▼
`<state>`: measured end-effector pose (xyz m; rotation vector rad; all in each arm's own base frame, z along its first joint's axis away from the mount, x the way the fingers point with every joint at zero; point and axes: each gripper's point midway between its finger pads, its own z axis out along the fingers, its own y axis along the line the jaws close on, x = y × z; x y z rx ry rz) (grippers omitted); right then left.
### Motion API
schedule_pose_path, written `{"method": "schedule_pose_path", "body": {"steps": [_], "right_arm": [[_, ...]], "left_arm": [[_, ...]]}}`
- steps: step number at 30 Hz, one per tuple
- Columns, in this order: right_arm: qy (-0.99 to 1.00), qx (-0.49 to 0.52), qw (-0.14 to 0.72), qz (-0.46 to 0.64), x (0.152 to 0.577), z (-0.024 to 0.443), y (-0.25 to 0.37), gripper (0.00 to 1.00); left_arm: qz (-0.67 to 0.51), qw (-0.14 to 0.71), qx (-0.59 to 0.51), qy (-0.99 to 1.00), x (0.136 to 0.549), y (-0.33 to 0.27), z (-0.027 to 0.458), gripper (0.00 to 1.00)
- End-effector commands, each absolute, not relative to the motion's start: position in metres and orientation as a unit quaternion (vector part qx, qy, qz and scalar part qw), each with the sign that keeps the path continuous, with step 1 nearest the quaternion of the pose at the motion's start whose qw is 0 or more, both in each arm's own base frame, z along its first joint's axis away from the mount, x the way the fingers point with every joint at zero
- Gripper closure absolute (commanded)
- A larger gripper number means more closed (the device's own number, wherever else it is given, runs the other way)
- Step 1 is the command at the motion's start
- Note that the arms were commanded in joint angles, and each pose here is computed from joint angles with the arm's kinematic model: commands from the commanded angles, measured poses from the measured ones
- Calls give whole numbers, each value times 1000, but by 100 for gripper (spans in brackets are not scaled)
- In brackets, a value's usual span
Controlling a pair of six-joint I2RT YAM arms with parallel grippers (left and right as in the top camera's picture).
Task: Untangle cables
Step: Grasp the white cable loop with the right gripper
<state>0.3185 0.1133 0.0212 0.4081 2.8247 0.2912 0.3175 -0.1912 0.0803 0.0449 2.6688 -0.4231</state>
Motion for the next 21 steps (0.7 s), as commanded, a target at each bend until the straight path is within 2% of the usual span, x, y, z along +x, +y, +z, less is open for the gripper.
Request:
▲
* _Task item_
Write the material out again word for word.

* _Response to the exercise_
`<state>`: measured end-effector pose (xyz m; rotation vector rad; all in each arm's own base frame, z along its first joint's axis away from the mount, x the way the fingers point with every joint at zero; point and axes: each gripper's point midway between its finger pads, its own z axis out along the fingers, its own y axis along the line the jaws close on, x = y × z; x y z rx ry rz) (grippers omitted); right then left.
### Motion API
schedule_pose_path, written `{"method": "schedule_pose_path", "body": {"steps": [_], "right_arm": [[_, ...]], "left_arm": [[_, ...]]}}`
- steps: step number at 30 Hz, one per tuple
- Columns, in this order: right_arm: qy (-0.99 to 1.00), qx (-0.49 to 0.52), qw (-0.14 to 0.72), qz (-0.46 to 0.64), x (0.152 to 0.577), z (-0.024 to 0.443), y (-0.25 to 0.37), gripper (0.00 to 1.00); left_arm: qz (-0.67 to 0.51), qw (-0.14 to 0.71), qx (-0.59 to 0.51), qy (-0.99 to 1.00), x (0.136 to 0.549), y (-0.33 to 0.27), z (-0.027 to 0.458), gripper (0.00 to 1.00)
- End-effector commands, each absolute, not relative to the motion's start: position in metres and orientation as a unit quaternion (vector part qx, qy, qz and scalar part qw), each with the sign that keeps the path continuous, with step 1 nearest the quaternion of the pose at the motion's start whose qw is 0 or more, both in each arm's own base frame, z along its first joint's axis away from the mount, x the way the fingers point with every joint at zero
- Gripper closure absolute (commanded)
- A larger gripper number means more closed (the device's own number, wherever else it is given, runs the other way)
- Step 1 is the command at the motion's start
- Note that the arms were commanded in joint angles, and each pose here is computed from joint angles with the arm's kinematic model: commands from the commanded angles, measured poses from the measured ones
- Calls give whole numbers, each value times 1000, but by 100 for gripper (spans in brackets are not scaled)
- In brackets, a value's usual span
Controlling a pair of six-joint I2RT YAM arms with parallel grippers (left and right as in the top camera's picture).
Task: Untangle cables
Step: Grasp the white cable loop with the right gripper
<state>0.3185 0.1133 0.0212 0.4081 2.8247 0.2912 0.3175 -0.1912 0.0803 0.0449 2.6688 -0.4231</state>
Motion for the next 21 steps (0.7 s), as commanded, a target at each bend until the straight path is within 2% of the usual span, x, y, z along +x, +y, +z, less is open for the gripper.
Request:

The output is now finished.